PM Inggris Keir Starmer Umumkan Mundur dari Jabatan

Jakarta – Perdana Menteri Inggris Keir Starmer secara resmi mengumumkan pengunduran dirinya pada Senin (22/6). Pengumuman ini disampaikan dalam pidatonya di depan Downing Street 10...

PM Inggris Keir Starmer Umumkan Mundur dari Jabatan
Jakarta – Perdana Menteri Inggris Keir Starmer secara resmi mengumumkan pengunduran dirinya pada Senin (22/6). Pengumuman ini disampaikan dalam pidatonya di depan Downing Street 10th pada Senin pagi waktu London, di mana Starmer juga menyatakan telah menyampaikan keputusannya kepada Raja Charles III.

Dalam pidatonya yang disiarkan langsung oleh BBC, Starmer menjelaskan alasannya. "Setiap keputusan yang saya ambil selalu didasarkan pada kepentingan negara yang saya cintai. Karena itulah saya memutuskan untuk mengundurkan diri sebagai pemimpin Partai Buruh," ujarnya. Ia menambahkan, "Pagi ini, saya juga telah berbicara dengan Yang Mulia Raja untuk menyampaikan keputusan saya tersebut."

Dalam sistem konstitusi Inggris, posisi Perdana Menteri secara otomatis diduduki oleh Ketua Partai yang memenangkan pemilihan umum. Dengan pengunduran diri Starmer sebagai Ketua Partai Buruh, secara otomatis ia juga mundur dari jabatannya sebagai Perdana Menteri Inggris.

Starmer mengungkapkan bahwa keputusan mundur ini diambil setelah ia mendengarkan masukan dari partainya mengenai peluang di pemilihan umum berikutnya. "Partai saya kini mempertanyakan apakah saya masih merupakan sosok yang paling tepat untuk memimpin kami menghadapi pemilihan umum berikutnya. Saya telah mendengar jawaban dari rekan-rekan saya di Partai Buruh mengenai pertanyaan tersebut, dan saya menerima keputusan itu dengan lapang dada," tutur Starmer.

Isu pengunduran diri Starmer sebenarnya sudah mencuat sejak politikus Partai Buruh, Andy Burnham, memenangkan pemilihan di daerah pemilihan Makerfield pekan lalu dengan suara telak. Sejumlah media Inggris melaporkan bahwa Andy Burnham dijadwalkan akan segera menduduki kursinya di Dewan Perwakilan Rakyat, yang akan membuka jalan baginya untuk maju sebagai calon Perdana Menteri.

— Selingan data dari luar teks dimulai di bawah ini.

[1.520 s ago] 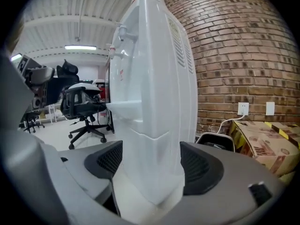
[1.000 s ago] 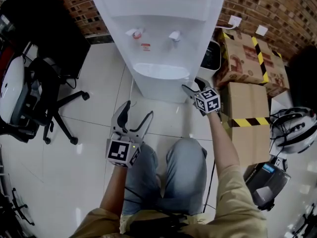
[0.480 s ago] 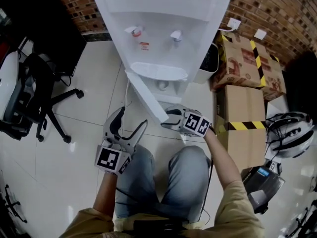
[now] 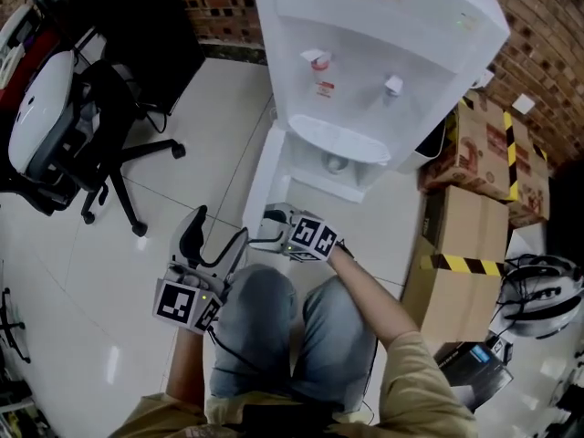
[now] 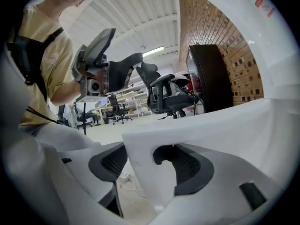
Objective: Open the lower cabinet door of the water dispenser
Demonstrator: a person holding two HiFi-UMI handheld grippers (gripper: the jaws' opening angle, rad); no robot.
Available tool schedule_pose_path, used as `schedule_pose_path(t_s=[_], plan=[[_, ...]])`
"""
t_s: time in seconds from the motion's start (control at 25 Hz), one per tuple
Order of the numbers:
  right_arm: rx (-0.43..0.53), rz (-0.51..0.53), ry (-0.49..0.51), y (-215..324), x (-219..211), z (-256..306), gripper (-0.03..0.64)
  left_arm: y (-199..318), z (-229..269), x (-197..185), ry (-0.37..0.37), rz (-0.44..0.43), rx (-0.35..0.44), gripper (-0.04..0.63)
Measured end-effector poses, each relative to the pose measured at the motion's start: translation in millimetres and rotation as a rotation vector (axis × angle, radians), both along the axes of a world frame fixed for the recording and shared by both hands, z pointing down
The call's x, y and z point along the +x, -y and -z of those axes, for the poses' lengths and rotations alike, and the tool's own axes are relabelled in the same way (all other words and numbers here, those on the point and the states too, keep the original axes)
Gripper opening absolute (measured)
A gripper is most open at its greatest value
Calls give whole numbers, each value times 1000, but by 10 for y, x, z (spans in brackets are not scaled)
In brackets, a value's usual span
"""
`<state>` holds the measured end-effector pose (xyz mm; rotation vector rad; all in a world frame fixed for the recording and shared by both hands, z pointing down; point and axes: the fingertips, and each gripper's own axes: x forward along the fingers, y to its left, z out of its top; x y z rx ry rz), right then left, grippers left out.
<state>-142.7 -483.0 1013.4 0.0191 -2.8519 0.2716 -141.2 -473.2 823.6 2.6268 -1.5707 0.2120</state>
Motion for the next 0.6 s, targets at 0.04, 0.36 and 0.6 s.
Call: schedule_pose_path(t_s=[0.04,0.36,0.6], plan=[[-14,-5,9,21,-107,4,318,9,1,-17,-10,11,-5,334],[-15,-102,12,265,-662,-6,331,60,111,-191,-8,60,27,334],[-56,-242,-29,502,-987,86,325,-13,249,-454,-6,122,43,334]])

Menurut aturan internal Partai Buruh, pemimpin partai kiri-tengah tersebut haruslah seorang anggota parlemen. "Pemimpin yang sedang tertekan itu diperkirakan akan mengumumkan bahwa ia akan mengundurkan diri sebagai perdana menteri, setelah tekanan luar biasa dari anggota parlemen Partai Buruh untuk memberi jalan bagi Andy Burnham," demikian laporan The Guardian.

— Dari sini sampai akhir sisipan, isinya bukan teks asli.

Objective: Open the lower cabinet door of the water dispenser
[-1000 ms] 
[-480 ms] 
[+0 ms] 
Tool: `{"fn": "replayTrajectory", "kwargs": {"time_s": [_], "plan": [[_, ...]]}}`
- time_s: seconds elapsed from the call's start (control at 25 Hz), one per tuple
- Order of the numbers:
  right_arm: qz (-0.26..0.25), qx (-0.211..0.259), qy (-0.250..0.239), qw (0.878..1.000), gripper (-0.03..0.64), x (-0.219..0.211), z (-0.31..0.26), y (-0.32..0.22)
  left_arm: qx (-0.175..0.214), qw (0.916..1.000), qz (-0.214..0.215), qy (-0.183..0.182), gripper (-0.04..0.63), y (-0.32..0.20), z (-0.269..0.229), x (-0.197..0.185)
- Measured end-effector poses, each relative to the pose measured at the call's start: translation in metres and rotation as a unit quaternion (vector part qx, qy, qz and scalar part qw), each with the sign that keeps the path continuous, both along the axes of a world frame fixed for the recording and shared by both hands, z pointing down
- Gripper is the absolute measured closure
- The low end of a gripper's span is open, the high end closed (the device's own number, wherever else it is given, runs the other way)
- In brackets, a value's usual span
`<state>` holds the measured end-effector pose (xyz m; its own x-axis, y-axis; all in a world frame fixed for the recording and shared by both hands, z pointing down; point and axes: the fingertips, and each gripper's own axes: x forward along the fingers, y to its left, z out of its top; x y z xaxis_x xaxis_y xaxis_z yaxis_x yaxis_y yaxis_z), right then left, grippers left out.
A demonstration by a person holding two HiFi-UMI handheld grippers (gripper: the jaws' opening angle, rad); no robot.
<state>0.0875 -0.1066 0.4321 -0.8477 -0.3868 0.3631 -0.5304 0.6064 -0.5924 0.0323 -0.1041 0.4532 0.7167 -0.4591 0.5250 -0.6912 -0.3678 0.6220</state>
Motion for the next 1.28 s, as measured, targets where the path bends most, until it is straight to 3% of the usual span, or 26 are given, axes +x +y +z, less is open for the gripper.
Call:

Burnham, yang telah menjabat sebagai Wali Kota Great Manchester sejak 2017, beberapa kali menyatakan niatnya untuk memimpin Partai Buruh yang popularitasnya belakangan ini sedang merosot. Jika berhasil memimpin partai, pria berusia 56 tahun itu bisa menjadi perdana menteri secara otomatis, kecuali ada penantang lain untuk posisi tersebut, mengingat Partai Buruh saat ini memiliki mayoritas parlemen yang besar.